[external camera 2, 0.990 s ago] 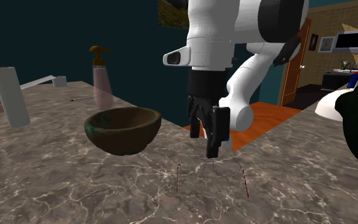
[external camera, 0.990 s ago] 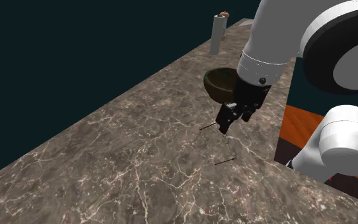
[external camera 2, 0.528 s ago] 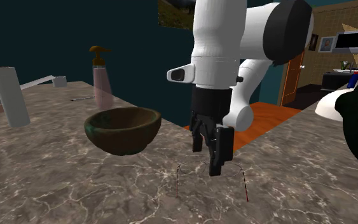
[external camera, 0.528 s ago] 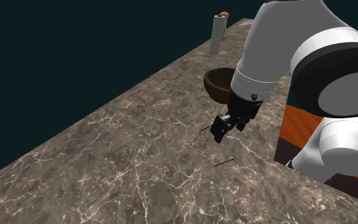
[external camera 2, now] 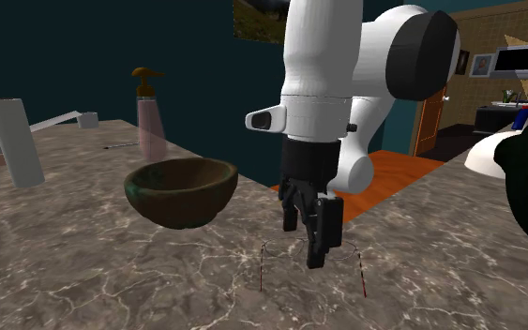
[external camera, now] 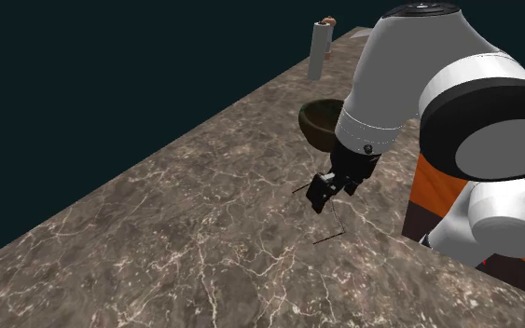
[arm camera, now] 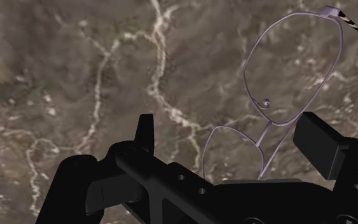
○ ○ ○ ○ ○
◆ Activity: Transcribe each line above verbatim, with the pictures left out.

◆ Answer below:
[external camera 2, 0.990 s ago] 
[external camera, 0.990 s ago] 
[external camera 2, 0.528 s ago] 
[external camera, 0.528 s ago] 
[external camera 2, now] 
[external camera, now] 
[arm camera, now] 

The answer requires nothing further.